TASK PROMPT »
In the listing below, the lines starting with the line with "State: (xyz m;" and going on through the line with "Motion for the" are to be reproduced exactly, and only those.

..............................

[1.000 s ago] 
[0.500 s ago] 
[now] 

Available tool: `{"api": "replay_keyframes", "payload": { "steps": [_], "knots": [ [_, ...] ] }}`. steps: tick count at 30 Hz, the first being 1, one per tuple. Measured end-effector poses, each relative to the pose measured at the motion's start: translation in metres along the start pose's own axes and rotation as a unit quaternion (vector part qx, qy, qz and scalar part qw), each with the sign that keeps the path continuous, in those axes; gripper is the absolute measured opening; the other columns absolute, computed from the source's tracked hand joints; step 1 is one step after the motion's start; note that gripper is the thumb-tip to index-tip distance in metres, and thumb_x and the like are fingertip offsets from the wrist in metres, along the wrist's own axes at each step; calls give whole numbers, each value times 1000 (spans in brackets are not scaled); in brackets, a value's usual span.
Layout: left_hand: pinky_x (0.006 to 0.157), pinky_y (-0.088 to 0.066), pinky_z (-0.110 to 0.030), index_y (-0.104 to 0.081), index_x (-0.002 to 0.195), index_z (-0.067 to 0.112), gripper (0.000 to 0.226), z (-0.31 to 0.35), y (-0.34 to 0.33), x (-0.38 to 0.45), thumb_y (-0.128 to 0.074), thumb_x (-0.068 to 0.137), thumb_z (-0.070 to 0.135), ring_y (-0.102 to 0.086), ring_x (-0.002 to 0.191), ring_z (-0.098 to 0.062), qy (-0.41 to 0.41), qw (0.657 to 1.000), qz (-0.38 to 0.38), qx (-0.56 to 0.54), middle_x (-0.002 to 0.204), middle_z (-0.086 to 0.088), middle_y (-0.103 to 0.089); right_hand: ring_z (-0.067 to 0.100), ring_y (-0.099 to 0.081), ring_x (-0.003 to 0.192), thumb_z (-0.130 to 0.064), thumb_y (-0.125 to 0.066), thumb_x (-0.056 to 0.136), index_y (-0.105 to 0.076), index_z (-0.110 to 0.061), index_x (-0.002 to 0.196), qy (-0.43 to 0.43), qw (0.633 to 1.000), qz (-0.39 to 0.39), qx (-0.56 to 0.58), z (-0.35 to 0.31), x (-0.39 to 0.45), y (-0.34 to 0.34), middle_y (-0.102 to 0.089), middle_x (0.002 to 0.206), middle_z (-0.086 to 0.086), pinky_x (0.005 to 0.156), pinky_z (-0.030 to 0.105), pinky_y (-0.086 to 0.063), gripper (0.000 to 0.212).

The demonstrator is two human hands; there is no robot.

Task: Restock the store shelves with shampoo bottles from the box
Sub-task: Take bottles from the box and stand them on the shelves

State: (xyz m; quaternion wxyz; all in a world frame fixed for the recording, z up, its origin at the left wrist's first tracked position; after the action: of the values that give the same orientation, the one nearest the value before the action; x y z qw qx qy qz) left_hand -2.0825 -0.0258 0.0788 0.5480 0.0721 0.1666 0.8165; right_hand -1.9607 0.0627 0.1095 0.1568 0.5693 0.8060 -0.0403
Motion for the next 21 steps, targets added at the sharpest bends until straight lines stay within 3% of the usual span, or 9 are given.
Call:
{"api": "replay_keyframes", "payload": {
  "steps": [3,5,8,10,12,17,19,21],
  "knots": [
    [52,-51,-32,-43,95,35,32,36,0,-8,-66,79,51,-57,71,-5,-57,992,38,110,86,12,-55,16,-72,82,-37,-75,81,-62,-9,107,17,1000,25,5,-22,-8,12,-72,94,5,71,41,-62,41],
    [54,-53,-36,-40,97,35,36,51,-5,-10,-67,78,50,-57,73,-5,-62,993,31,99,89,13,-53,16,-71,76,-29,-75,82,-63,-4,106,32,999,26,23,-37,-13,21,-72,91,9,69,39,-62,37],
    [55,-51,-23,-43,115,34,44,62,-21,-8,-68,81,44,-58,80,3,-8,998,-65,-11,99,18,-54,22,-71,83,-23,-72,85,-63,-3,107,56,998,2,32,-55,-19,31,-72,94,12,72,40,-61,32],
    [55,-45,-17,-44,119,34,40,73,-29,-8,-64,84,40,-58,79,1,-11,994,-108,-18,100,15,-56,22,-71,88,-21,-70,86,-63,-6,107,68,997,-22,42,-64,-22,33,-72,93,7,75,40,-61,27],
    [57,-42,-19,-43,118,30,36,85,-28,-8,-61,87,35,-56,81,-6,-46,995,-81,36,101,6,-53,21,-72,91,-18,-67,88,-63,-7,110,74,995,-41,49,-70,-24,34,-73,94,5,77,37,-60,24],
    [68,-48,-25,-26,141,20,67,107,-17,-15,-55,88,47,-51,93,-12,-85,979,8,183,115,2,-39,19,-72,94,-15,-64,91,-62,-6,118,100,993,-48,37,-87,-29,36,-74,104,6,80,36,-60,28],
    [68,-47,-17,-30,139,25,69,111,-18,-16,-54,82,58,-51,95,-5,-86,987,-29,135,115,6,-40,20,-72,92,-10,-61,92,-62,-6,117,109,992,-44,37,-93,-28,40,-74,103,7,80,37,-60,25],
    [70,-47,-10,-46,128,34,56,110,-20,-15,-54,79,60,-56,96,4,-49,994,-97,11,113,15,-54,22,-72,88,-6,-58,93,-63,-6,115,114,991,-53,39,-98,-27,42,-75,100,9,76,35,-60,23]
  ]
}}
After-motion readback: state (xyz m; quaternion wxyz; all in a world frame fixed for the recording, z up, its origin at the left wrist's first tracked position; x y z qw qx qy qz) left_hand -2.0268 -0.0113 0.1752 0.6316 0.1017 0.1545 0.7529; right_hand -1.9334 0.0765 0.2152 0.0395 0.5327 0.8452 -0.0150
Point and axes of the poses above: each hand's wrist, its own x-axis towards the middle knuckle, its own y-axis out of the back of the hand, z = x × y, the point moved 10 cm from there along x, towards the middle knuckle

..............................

FINISHED TASK »
State: (xyz m; quaternion wxyz; all in a world frame fixed for the recording, z up, its origin at the left wrist's first tracked position; after the action: of the values that give the same orientation, the one nearest the value before the action; x y z qw qx qy qz) left_hand -2.0825 -0.0258 0.0788 0.5480 0.0721 0.1666 0.8165; right_hand -1.9607 0.0627 0.1095 0.1568 0.5693 0.8060 -0.0403
Motion for the next 21 steps, targets added at the sharpest bends until straight lines stay within 3% of the usual span, or 9 are given.

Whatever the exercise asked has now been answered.